If the choice is physically determined, the orientations should present effectively the same experience, just optimized (in terms of typography etc.) for the different screens.

Close view/far view

One approach would be to change the typography to match the screen width. This means type size and line spacing as well as line length. A close view and a far view on the same virtual layout, in other words. Not so different from what any good web browser would do, but presumably more sophisticated than a simple zoom function. The difference in type size seems reasonable: up 33 percent or down 25 percent, within the range a reader might be expected to want.

But I don’t like this approach. Adjusting readability is a task for a normal command, or a gesture. You shouldn’t expect the user to rotate the tablet for something so simple. It’s like having to get out of your car and slam the door in order to adjust the radio volume.

Multiple columns?

Let’s think in terms of a grid. Unlike many so-called grids (really just column guides), this one will divide space both vertically and horizontally.
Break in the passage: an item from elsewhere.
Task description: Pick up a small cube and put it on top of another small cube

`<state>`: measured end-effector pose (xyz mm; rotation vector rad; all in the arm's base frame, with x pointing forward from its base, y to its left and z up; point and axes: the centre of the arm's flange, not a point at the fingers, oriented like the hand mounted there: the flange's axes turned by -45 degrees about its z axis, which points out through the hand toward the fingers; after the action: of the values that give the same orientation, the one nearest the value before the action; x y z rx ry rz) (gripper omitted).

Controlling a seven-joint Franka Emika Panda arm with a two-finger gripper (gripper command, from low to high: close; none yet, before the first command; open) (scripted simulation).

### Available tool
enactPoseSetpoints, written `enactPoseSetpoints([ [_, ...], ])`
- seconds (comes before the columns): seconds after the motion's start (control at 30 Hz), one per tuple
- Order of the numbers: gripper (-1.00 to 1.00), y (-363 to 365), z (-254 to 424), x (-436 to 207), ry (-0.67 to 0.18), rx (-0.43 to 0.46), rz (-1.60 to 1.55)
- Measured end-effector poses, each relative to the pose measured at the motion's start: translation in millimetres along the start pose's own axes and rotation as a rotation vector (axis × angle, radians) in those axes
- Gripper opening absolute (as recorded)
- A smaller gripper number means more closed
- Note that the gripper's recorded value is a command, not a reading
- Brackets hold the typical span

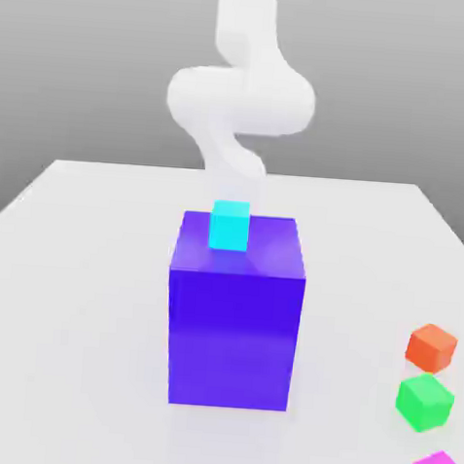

To fit the 3:4 overall aspect, we’ll make it 16 by 12 columns. This offers lots of possibilities for layout, but the most obvious one is 4 columns in landscape and 3 columns in portrait. Let’s assume we carry over the desktop convention of a left-hand navigation bar.

This looks workable: changing the orientation gives you a slightly different view on essentially the same screen. But notice that in landscape model the screen holds slightly more content, because the sidebar occupies less space.

Beyond the obvious

More often, I think, the information itself will determine the choice. Viewing photos, you’ll favour landscape for landscape-formatted photos, portrait for portrait photos. That much is obvious. But what is there beyond the obvious? We’ll see what designs emerge over the next few weeks.